Provided material:
+===+
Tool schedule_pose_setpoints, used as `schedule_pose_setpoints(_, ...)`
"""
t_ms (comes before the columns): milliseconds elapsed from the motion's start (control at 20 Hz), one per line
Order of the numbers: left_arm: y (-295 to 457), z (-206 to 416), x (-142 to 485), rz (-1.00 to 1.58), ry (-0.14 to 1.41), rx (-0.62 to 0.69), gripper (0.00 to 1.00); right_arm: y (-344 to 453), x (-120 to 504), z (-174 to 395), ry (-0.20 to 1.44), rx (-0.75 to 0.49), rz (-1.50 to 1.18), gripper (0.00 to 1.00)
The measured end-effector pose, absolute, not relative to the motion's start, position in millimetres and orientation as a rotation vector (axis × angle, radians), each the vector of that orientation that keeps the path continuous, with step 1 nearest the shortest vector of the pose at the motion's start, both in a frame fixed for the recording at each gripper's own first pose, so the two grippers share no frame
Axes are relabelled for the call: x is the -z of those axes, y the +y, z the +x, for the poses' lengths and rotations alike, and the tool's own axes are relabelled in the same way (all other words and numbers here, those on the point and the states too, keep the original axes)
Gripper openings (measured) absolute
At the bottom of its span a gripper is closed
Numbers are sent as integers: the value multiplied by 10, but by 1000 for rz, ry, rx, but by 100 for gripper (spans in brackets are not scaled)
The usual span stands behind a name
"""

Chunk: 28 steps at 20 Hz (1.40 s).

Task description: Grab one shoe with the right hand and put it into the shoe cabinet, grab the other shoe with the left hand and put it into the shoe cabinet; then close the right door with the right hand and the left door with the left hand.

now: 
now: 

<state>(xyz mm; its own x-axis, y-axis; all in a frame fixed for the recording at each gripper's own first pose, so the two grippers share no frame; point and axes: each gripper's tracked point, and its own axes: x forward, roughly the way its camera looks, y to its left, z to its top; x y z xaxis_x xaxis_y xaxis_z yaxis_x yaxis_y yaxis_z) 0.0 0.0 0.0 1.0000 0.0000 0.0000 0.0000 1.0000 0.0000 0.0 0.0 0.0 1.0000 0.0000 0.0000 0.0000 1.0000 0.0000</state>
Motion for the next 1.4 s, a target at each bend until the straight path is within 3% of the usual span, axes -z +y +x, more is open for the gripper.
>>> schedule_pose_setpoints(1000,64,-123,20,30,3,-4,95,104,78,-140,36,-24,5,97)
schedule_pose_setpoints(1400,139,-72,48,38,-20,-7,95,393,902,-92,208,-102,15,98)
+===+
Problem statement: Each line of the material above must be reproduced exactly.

Reply:
Tool schedule_pose_setpoints, used as `schedule_pose_setpoints(_, ...)`
"""
t_ms (comes before the columns): milliseconds elapsed from the motion's start (control at 20 Hz), one per line
Order of the numbers: left_arm: y (-295 to 457), z (-206 to 416), x (-142 to 485), rz (-1.00 to 1.58), ry (-0.14 to 1.41), rx (-0.62 to 0.69), gripper (0.00 to 1.00); right_arm: y (-344 to 453), x (-120 to 504), z (-174 to 395), ry (-0.20 to 1.44), rx (-0.75 to 0.49), rz (-1.50 to 1.18), gripper (0.00 to 1.00)
The measured end-effector pose, absolute, not relative to the motion's start, position in millimetres and orientation as a rotation vector (axis × angle, radians), each the vector of that orientation that keeps the path continuous, with step 1 nearest the shortest vector of the pose at the motion's start, both in a frame fixed for the recording at each gripper's own first pose, so the two grippers share no frame
Axes are relabelled for the call: x is the -z of those axes, y the +y, z the +x, for the poses' lengths and rotations alike, and the tool's own axes are relabelled in the same way (all other words and numbers here, those on the point and the states too, keep the original axes)
Gripper openings (measured) absolute
At the bottom of its span a gripper is closed
Numbers are sent as integers: the value multiplied by 10, but by 1000 for rz, ry, rx, but by 100 for gripper (spans in brackets are not scaled)
The usual span stands behind a name
"""

Chunk: 28 steps at 20 Hz (1.40 s).

Task description: Grab one shoe with the right hand and put it into the shoe cabinet, grab the other shoe with the left hand and put it into the shoe cabinet; then close the right door with the right hand and the left door with the left hand.

now: 
now: 

<state>(xyz mm; its own x-axis, y-axis; all in a frame fixed for the recording at each gripper's own first pose, so the two grippers share no frame; point and axes: each gripper's tracked point, and its own axes: x forward, roughly the way its camera looks, y to its left, z to its top; x y z xaxis_x xaxis_y xaxis_z yaxis_x yaxis_y yaxis_z) 0.0 0.0 0.0 1.0000 0.0000 0.0000 0.0000 1.0000 0.0000 0.0 0.0 0.0 1.0000 0.0000 0.0000 0.0000 1.0000 0.0000</state>
Motion for the next 1.4 s, a target at each bend until the straight path is within 3% of the usual span, axes -z +y +x, more is open for the gripper.
>>> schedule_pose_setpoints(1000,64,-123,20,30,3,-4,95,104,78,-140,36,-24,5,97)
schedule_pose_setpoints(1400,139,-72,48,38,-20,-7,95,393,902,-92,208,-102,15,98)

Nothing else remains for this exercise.